Dang, I wish I could hit some of these Alex, but I dont have any of those baccys! Anything else on your wishlist?

Someone hit him up and keep this going! p


----------



## WWhermit (Nov 30, 2008)

*Re: (New) Pipe Tobacco MAW/PIF*



bpcr said:


> OK here goes ....
> 
> Boswells - Sweet Tea
> RATTRAY - ACCOUNTANT
> ...


All I have on that list is Commonwealth Mixture, but I'd be more than happy to send you an ounce to try! :tu Send me a PM with your address and I'll ship some off to you. If you see something else in my cellar you'd like to try (see clicky below), let me know. I'd hate to just send you one thing!

WWhermit


----------



## bpcr (May 13, 2006)

*Re: (New) Pipe Tobacco MAW/PIF*

Ok WWhermit Im In .... PM'd You My addy and info .... Looks Like Your Up :tu


----------



## WWhermit (Nov 30, 2008)

*Re: (New) Pipe Tobacco MAW/PIF*

OK, baccy sent today for ya.

My turn. Any of the following would be great:

McConnell Scottish Cake
Escudo
SG's Navy Flake
Hal O' The Wynd
GL Pease's Telegraph Hill
Boswell's Sweet Tea

Much appreciated in advance.

WWhermit


----------



## rx2010 (Jan 4, 2007)

*Re: (New) Pipe Tobacco MAW/PIF*

I can get you on the Escudo, and, if you'd like, some MB Navy Flake (don't have SG's)
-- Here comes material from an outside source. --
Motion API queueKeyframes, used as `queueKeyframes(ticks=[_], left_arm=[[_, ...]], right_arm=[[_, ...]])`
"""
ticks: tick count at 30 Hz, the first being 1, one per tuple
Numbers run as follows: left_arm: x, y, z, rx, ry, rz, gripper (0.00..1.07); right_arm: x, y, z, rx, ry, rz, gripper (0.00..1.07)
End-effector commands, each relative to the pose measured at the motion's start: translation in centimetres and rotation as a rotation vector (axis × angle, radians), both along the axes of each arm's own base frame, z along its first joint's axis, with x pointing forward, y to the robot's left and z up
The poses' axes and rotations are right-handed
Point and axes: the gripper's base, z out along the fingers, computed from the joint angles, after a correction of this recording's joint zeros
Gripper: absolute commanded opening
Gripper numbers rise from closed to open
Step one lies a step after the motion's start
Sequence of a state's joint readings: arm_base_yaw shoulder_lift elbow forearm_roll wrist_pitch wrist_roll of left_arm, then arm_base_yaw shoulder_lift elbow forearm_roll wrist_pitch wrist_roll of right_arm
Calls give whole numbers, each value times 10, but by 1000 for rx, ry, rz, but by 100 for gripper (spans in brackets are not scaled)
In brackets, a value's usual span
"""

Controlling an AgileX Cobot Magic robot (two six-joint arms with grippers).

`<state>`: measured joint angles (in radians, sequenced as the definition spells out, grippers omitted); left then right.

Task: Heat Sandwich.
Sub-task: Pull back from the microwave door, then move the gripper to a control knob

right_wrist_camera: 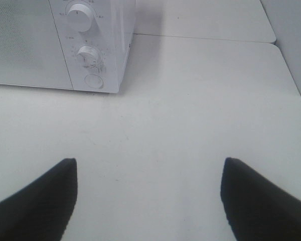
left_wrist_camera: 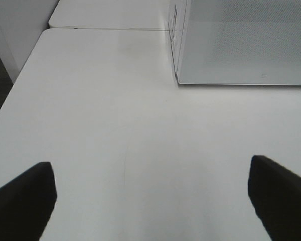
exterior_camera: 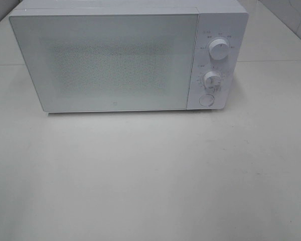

PM me your addy and if you'd like the other one


----------



## IHT (Dec 27, 2003)

*Re: (New) Pipe Tobacco MAW/PIF*



WWhermit said:


> McConnell Scottish Cake
> Escudo
> Hal O' The Wynd
> GL Pease's Telegraph Hill


I have all these if you want some.


----------



## WWhermit (Nov 30, 2008)

*Re: (New) Pipe Tobacco MAW/PIF*

rx2010, that would be awesome, thanks. Would be happy to try both.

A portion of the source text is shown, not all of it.